I giovani sono l’unica cura alla mixofobia

La mixofobia non è più semplicemente un vago sentimento d’odio e paura verso lo straniero, il diverso, bensì un sentimento di cieco e logorante terrore che il mixofobo prova nel mescolarsi con la realtà quotidiana, multietnica di per sé, nella quale si è inseriti e per cui si prova sempre più insofferenza e intolleranza, una sensazione viva e pulsante di un qualche invasore straniero in terra natia che non dovrebbe essere dov’è, per il quale non vi è assolutamente accettazione.
Un elemento che fomenta la mixofobia è l’impossibilità che viene data allo straniero di integrarsi, seppure sia proprio questo ciò che il mixofobo vuole: si creano muri per difendersi dal pericolo. Chi ha paura fa appello a leader in grado di difenderli, lasciando loro in mano un potere che rischia di sfociare nella tirannia: i politici sfruttano a loro vantaggio la mixofobia, promettendo protezione dallo straniero temuto dal mixofobo in cambio di voti elettorali.
Aiutare lo straniero a integrarsi andrebbe a loro svantaggio, perciò non si permette che ciò accada: gli stanieri sono a tutti gli effetti «vittime» di tali processi di emarginazione sociale. La vittimizzazione tuttavia (riconoscimento della condizione di essere o essere stati vittima) non ne nobilita i soggetti, ma fomenta il loro rabbia e rancore e le priva della sensibilità necessaria a cambiare le modalità di una concatenazione circolare di eventi che l’antropologo Gregory Bateston chiama «Catene Schismogenetiche», (una sorta di circolo vizioso autodistruttivo ed etero-distruttivo) attraverso le quali gruppi e individui vengono inglobati nella xenofobia senza vedere una reale via d’uscita.
Non serve fare appello a chissà quale memoria storica per avere ben chiaro in mente quanti uomini politici fanno perno sulla paura dell’altro per accalappiare consensi di chi non vede via d’uscita se non nella politica aggressiva di coloro che si rivelano poi, semplicemente, speculatori delle paure umane. Aiutare lo straniero a integrarsi andrebbe a loro svantaggio, perciò non si permette che ciò accada: gli stanieri sono a tutti gli effetti vittime di tali processi di emarginazione sociale, capri espiatori di ogni sorta di male.

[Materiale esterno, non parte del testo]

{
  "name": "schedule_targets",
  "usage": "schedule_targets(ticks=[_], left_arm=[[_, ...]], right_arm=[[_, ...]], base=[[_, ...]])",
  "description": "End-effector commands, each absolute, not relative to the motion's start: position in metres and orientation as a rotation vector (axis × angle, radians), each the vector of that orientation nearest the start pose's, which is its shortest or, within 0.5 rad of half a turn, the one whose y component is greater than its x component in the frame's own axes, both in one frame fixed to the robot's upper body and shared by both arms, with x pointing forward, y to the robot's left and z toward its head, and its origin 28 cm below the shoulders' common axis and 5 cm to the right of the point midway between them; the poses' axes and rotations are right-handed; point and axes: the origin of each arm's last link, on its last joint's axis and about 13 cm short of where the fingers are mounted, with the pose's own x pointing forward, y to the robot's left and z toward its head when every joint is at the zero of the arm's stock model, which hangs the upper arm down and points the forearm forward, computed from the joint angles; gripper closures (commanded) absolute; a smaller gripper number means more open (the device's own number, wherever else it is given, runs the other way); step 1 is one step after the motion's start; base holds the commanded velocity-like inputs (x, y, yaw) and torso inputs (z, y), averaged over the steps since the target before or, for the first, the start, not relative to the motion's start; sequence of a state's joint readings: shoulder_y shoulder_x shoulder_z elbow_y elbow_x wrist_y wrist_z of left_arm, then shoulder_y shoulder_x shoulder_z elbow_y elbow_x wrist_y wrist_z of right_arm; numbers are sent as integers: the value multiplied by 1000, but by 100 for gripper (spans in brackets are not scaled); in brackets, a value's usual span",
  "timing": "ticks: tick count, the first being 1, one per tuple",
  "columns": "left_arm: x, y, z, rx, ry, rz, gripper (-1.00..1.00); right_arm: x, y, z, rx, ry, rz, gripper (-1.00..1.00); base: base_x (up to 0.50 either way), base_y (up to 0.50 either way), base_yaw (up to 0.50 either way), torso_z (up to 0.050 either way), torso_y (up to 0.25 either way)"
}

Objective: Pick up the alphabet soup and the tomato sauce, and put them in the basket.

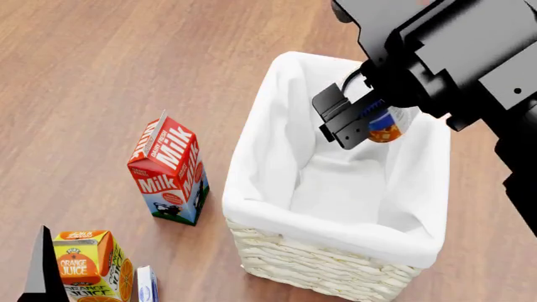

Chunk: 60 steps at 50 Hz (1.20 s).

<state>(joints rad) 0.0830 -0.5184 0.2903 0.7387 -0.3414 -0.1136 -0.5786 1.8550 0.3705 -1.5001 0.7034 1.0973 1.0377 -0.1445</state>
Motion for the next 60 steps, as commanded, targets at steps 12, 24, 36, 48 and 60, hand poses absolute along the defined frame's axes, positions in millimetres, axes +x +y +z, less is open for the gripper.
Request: schedule_targets(ticks=[12, 24, 36, 48, 60], left_arm=[[164, 215, 129, -55, -376, 21, -100], [164, 216, 129, -59, -376, 25, -100], [163, 217, 130, -60, -378, 26, -100], [165, 217, 147, -62, -378, 28, -100], [164, 216, 148, -62, -379, 28, -100]], right_arm=[[390, -129, 321, -604, 610, 291, 100], [394, -124, 313, -595, 611, 306, 100], [395, -118, 305, -591, 616, 333, 100], [399, -116, 295, -598, 628, 340, 100], [401, -114, 286, -593, 639, 346, 100]], base=[[0, 0, 0, 1, 1], [0, 0, 0, 0, 0], [0, 0, 0, 0, 1], [0, 0, 0, 1, 1], [0, 0, 0, 0, 0]])
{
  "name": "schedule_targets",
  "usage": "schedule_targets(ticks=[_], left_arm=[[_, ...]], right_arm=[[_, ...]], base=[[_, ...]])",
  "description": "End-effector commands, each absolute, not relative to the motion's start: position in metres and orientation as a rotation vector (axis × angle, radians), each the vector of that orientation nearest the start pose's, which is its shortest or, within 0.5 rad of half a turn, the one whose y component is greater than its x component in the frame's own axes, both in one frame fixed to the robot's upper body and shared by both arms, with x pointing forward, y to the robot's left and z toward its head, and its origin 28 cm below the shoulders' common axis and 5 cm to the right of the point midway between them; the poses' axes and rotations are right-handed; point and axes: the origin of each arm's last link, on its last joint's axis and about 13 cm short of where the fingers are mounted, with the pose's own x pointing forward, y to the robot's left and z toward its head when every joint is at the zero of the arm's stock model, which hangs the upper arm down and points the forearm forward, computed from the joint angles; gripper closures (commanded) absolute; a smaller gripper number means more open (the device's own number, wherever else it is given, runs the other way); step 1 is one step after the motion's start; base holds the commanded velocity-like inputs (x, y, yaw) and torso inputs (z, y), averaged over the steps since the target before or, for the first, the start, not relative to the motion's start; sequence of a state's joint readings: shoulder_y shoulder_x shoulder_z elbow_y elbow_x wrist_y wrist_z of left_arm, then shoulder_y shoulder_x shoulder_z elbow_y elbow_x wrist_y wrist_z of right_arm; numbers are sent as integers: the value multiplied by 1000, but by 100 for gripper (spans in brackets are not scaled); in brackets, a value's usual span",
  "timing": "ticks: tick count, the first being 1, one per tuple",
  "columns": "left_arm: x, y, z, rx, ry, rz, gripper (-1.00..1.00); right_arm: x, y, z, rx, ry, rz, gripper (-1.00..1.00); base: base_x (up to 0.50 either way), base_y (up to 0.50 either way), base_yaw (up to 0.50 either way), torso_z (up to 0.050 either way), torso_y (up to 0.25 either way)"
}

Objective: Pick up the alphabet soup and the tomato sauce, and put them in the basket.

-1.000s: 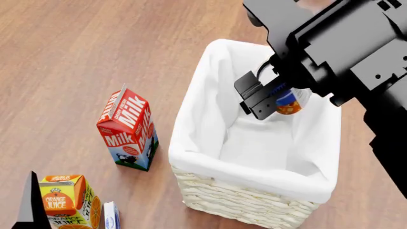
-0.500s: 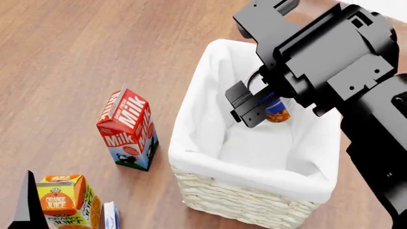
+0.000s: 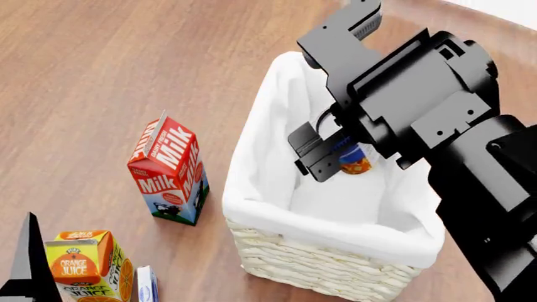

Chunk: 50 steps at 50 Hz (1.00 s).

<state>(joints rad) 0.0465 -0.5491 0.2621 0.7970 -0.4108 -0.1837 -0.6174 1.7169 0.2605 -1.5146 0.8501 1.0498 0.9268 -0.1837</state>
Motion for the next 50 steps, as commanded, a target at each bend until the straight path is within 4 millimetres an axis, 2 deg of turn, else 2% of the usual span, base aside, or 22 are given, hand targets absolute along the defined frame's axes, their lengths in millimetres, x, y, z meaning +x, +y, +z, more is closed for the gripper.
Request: schedule_targets(ticks=[1, 2, 8, 14, 15, 16, 17, 18, 20, 23, 50], left_arm=[[165, 216, 147, -61, -378, 28, -100], [165, 217, 131, -62, -378, 28, -100], [165, 216, 128, -60, -373, 25, -100], [165, 216, 129, -59, -372, 26, -100], [165, 216, 140, -59, -371, 25, -100], [165, 216, 139, -59, -371, 25, -100], [165, 216, 129, -59, -371, 25, -100], [166, 216, 141, -59, -372, 25, -100], [166, 216, 137, -59, -371, 25, -100], [165, 216, 147, -60, -373, 26, -100], [165, 217, 146, -65, -374, 29, -100]], right_arm=[[401, -113, 286, -592, 639, 347, 100], [402, -113, 285, -592, 640, 347, 100], [405, -113, 278, -578, 628, 341, 100], [407, -111, 275, -572, 628, 343, 100], [408, -111, 275, -573, 626, 343, 100], [408, -111, 275, -573, 626, 343, 100], [408, -111, 274, -573, 625, 344, 100], [409, -110, 274, -573, 624, 344, 100], [410, -110, 273, -574, 622, 343, 100], [411, -109, 272, -572, 621, 343, 100], [415, -105, 259, -580, 634, 350, 100]], base=[[0, 0, 3, 0, 0], [0, 0, 0, 0, 10], [0, 0, 0, 0, 0], [0, 0, 0, 0, 0], [0, 0, 0, 0, 0], [0, 0, 0, 0, 0], [0, 0, 0, 0, 0], [0, 0, 0, 0, 0], [0, 0, 0, 0, 5], [0, 0, 0, 0, 0], [0, 0, 0, 0, 0]])
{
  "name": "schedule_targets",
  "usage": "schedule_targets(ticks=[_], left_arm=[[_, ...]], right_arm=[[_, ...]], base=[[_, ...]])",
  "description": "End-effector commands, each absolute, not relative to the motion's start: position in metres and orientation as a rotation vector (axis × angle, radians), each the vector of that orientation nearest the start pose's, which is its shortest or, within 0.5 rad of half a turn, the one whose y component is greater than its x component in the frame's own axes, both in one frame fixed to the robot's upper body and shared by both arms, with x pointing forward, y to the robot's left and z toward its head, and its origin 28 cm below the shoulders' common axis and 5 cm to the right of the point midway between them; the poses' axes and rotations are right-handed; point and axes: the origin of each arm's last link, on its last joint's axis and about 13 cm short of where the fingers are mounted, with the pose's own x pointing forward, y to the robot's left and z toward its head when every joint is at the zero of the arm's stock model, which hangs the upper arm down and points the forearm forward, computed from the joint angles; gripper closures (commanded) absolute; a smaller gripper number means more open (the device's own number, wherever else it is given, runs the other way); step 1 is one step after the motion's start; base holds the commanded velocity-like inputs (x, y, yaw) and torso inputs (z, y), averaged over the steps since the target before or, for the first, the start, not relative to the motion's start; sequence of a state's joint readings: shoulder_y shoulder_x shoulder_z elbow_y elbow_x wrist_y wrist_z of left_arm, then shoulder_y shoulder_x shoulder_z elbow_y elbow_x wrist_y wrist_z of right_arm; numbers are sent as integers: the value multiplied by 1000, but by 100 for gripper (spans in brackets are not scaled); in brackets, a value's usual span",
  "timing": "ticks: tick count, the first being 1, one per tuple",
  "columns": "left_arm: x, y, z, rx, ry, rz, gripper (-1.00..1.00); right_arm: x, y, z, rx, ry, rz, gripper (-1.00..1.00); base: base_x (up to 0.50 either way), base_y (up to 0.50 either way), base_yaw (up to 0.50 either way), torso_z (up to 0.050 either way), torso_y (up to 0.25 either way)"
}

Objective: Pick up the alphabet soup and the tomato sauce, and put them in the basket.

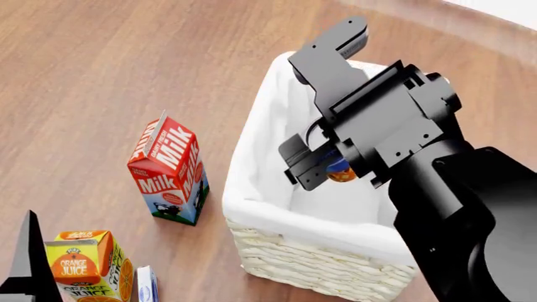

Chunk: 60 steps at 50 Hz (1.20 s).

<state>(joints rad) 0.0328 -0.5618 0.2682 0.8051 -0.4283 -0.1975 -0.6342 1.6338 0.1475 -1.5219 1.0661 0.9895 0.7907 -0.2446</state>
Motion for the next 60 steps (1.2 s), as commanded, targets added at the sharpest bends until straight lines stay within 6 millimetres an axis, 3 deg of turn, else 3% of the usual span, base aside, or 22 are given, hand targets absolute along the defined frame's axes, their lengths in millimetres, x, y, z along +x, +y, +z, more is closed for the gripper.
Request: schedule_targets(ticks=[1, 51, 52, 60], left_arm=[[165, 217, 147, -65, -375, 29, -100], [165, 217, 147, -67, -376, 27, -100], [165, 217, 147, -67, -376, 27, -100], [165, 216, 147, -67, -375, 26, -100]], right_arm=[[416, -105, 259, -579, 634, 350, 100], [416, -104, 249, -595, 639, 336, 100], [417, -104, 249, -601, 638, 330, -100], [418, -106, 248, -616, 637, 316, -100]], base=[[0, 0, 0, 0, 0], [0, 0, 0, 0, 1], [0, 0, 0, 0, 0], [0, 0, 0, 1, 0]])
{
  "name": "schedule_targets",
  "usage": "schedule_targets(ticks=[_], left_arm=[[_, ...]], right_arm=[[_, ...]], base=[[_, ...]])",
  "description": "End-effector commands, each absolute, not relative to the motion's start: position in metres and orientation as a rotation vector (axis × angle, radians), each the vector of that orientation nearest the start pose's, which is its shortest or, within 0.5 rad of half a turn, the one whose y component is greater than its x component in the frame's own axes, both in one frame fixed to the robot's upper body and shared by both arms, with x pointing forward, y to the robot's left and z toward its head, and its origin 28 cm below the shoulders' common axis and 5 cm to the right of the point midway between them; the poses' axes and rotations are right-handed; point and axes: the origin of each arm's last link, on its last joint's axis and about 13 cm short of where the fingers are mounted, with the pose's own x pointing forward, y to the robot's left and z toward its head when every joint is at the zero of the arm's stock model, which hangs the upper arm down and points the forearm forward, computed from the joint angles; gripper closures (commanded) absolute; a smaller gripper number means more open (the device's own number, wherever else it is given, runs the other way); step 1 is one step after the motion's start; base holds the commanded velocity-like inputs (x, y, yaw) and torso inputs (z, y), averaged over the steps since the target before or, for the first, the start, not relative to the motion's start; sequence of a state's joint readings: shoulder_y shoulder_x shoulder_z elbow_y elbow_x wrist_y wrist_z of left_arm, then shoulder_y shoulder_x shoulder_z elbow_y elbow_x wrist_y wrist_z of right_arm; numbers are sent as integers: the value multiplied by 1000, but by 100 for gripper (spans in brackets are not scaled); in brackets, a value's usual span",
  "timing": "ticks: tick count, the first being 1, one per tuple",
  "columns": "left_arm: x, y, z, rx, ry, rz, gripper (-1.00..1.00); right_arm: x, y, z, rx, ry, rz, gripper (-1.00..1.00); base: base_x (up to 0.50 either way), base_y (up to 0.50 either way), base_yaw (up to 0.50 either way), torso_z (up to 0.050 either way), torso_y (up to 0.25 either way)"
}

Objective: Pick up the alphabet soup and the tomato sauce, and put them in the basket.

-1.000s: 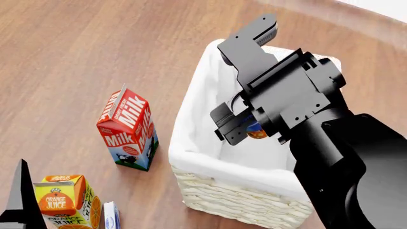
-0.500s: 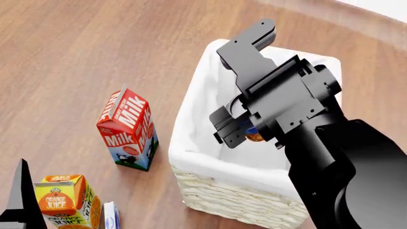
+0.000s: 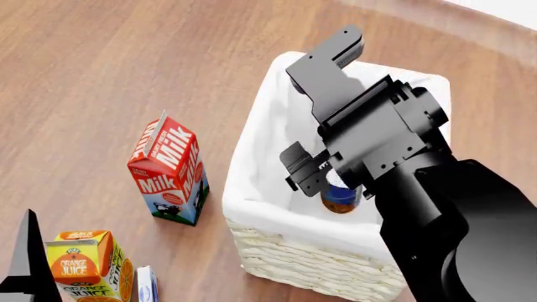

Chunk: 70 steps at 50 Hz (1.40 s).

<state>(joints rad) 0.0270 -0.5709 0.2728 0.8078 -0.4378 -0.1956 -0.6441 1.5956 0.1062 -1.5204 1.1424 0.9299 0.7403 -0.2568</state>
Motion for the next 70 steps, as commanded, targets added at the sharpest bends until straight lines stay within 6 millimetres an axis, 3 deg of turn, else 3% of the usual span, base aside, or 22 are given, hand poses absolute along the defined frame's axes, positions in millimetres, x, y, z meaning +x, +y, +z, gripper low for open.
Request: schedule_targets(ticks=[1, 26, 31, 32, 34, 49, 61, 70], left_arm=[[165, 216, 146, -68, -375, 26, -100], [165, 216, 147, -69, -377, 24, -100], [165, 216, 147, -69, -379, 22, -100], [165, 216, 134, -69, -379, 22, -100], [165, 214, 130, -67, -377, 17, -100], [163, 213, 132, -67, -384, 9, -100], [162, 214, 134, -71, -390, 13, -100], [159, 215, 137, -74, -398, 15, -100]], right_arm=[[418, -106, 248, -618, 637, 316, -100], [411, -109, 252, -615, 617, 316, -100], [398, -111, 268, -609, 572, 349, -100], [396, -112, 271, -605, 566, 346, -100], [389, -115, 278, -609, 552, 350, -100], [353, -133, 301, -551, 455, 351, -100], [326, -138, 297, -468, 331, 312, -100], [293, -143, 275, -385, 129, 227, -100]], base=[[0, 0, 0, 0, 0], [0, 0, 0, 0, 0], [0, 0, 0, 0, 0], [0, 0, 0, 0, 0], [0, 0, 0, 0, 0], [0, 0, 0, 0, 0], [0, 0, 0, 0, 0], [0, 0, 0, 0, 0]])
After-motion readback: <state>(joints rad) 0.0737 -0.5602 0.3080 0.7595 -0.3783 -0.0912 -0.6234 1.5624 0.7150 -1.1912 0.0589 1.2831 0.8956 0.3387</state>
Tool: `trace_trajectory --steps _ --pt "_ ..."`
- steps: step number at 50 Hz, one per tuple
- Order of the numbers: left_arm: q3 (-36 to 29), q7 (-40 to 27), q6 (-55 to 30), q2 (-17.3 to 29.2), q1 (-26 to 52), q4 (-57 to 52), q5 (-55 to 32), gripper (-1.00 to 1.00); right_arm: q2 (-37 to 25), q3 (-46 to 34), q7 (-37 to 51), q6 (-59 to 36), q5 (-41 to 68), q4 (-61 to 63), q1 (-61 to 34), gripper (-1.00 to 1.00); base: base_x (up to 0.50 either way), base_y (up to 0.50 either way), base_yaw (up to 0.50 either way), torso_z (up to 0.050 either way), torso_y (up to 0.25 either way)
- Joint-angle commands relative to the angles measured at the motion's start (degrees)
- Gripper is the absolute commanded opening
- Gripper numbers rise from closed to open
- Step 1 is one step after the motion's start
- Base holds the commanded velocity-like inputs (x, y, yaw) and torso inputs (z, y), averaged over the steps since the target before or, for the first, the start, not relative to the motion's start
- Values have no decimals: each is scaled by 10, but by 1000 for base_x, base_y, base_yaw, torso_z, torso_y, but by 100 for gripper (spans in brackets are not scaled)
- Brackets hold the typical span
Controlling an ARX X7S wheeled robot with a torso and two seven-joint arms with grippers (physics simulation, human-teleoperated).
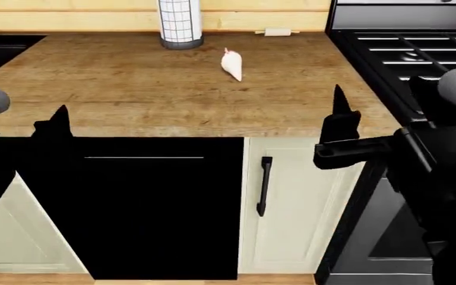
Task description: Pick the ice cream from the counter and place it in the cabinet.
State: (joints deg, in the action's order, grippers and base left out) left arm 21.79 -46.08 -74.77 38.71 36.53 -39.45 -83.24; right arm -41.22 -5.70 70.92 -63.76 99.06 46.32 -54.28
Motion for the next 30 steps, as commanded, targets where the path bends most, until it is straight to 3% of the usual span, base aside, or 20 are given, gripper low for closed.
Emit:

Una speranza di «integrazione» sembra arrivare dai giovani, i quali hanno abbracciato il «diverso» con un sentimento di mixofilia, un vero e proprio desiderio di conoscere, capirsi, mescolarsi e provare nuove esperienze, sono più propensi ad accettare ciò che per loro non è più novità, ossia la multi-etnicità che negli ultimi decenni sta diventando parte integrante della quotidianità: parlare di integrazione, nel senso più ampio del termine, risulta un risultato impossibile da raggiungere, poiché utopico seppur idealmente efficace ed auspicabile, in quanto è pressoché impossibile una commistione di culture differenti e un mantenimento integrale della loro identità. Richard Sennett, sociologo e scritture statunitense, propone una strategia condensata in un suo aforisma: «Il modo migliore per entrare in contatto con la differenza è quello di cooperare in modo informale e aperto».